# Ostsee 2018 noch unklar - Baglimit Dorsch, Angelverbot Aal, Limit Lachs und Hering?



## Thomas9904 (10. Oktober 2017)

Redaktionell







*Situation für Angler Ostsee 2018 noch unklar.
Baglimit Dorsch, Angelverbot Aal, Limit Lachs und Hering?​*
Bei den Verhandlungen zu den Quoten der beruflichen Fischerei in der Ostsee werden ja nun auch Angler einbezogen.

Gestern (09.10. 2017) begannen die Verhandlungen in Brüssel dazu, wobei man sich nicht einig war in der Baltfishgruppe,  so dass die Präsidentschaft aus Estland (Siim Kiisler,  minister of environment of the Republic of Estonia and president of the Council) einen Kompromiss vorlegen musste.

Im Normalfall gibt es da nach Vorlage Präsidentschaft keine allzu großen Änderungen mehr.

Angler werden immer mehr einbezogen in das Management der Berufsfischerei in der Ostsee.

Dorsch-Baglimit ist bisher noch unklar, ob das bereits im Rollover mit drin ist oder nicht.

Aalangelverbot wurde verhindert, es wird aber an einer Gesamtlösung inkl. Nordsee/Atlantik und Norwegen "gestrickt". Das Thema ist  also beileibe nicht vom Tisch.

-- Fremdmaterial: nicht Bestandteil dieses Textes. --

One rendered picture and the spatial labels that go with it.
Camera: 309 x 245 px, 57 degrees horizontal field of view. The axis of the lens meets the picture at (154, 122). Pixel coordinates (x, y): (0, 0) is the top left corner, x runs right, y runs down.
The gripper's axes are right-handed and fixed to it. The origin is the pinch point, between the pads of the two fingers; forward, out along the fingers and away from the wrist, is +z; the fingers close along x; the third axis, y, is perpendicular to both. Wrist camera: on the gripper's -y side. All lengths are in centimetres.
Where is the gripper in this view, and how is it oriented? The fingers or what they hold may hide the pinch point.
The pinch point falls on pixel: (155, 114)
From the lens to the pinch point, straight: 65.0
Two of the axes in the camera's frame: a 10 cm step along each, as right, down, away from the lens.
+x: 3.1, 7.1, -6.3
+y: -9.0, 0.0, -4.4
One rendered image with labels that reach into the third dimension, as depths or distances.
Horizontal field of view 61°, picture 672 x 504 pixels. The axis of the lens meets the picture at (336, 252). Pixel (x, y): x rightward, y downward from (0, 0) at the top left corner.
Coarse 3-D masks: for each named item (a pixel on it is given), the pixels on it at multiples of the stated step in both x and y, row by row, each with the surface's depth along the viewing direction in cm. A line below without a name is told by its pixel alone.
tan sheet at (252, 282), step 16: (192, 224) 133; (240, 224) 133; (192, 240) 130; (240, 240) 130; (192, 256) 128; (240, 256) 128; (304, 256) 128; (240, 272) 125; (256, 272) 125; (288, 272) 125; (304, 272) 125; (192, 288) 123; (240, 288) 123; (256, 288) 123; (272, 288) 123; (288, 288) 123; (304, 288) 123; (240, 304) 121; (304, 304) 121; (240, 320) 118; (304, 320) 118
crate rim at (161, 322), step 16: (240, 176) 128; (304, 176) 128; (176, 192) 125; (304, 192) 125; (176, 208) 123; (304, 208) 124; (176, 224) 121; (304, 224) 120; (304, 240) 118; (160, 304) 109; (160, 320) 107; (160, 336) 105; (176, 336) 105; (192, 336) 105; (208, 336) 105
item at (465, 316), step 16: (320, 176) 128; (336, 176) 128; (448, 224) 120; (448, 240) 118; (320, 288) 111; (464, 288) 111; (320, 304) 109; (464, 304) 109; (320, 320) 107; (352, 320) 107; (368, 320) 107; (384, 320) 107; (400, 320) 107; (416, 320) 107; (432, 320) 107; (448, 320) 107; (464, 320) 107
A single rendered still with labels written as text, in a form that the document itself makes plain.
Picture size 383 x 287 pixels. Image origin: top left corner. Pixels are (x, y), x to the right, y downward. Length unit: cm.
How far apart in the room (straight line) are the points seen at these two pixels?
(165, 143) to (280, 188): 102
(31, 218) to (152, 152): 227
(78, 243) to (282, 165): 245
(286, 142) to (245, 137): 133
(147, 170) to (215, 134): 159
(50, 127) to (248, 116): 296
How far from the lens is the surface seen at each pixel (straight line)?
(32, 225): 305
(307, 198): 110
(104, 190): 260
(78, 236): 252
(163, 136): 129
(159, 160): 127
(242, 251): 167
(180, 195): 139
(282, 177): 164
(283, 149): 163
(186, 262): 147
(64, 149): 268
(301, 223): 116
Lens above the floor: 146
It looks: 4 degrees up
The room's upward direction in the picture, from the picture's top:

Noch nicht 2018, aber auch "in der Röhre":
Lachs sollen Einschränkungen für Angler kommen/verschärft werden, Hering noch keine Einschränkung für Angler, aber 39% weniger für Fischer, da ist klar was kommen wird..

*Grober Überblick:*

So sieht an Hand meiner Infos/Dokumente (Endgültiger Kompromiss der Präsidentschaft, 13 Seiten) aus:

*Dorsch*(ICES 22- 24)
Für ICES 22 - 24 beim Dorsch ein sogenanntes "Rollover" (Weiterführung 
 Quote/Bestimmungen aus dem letzten Jahr). 
Das Baglimit ist dabei noch unklar. 

Da es in den Dokumenten um die *Änderungen* geht, könnte man davon ausgehen, dass das Baglimit dann genauso weiter geführt wird, an Hand dieses Auszuges aus dem Dokument (das ist ALLES, was da zum Dorsch bei uns in ICES 22 - 24 drinsteht):





*ABER:*
Die einen sagen, es wäre mit im Rollover für die Fischer drin, die anderen, das Baglimit würde noch extra diskutiert werden. 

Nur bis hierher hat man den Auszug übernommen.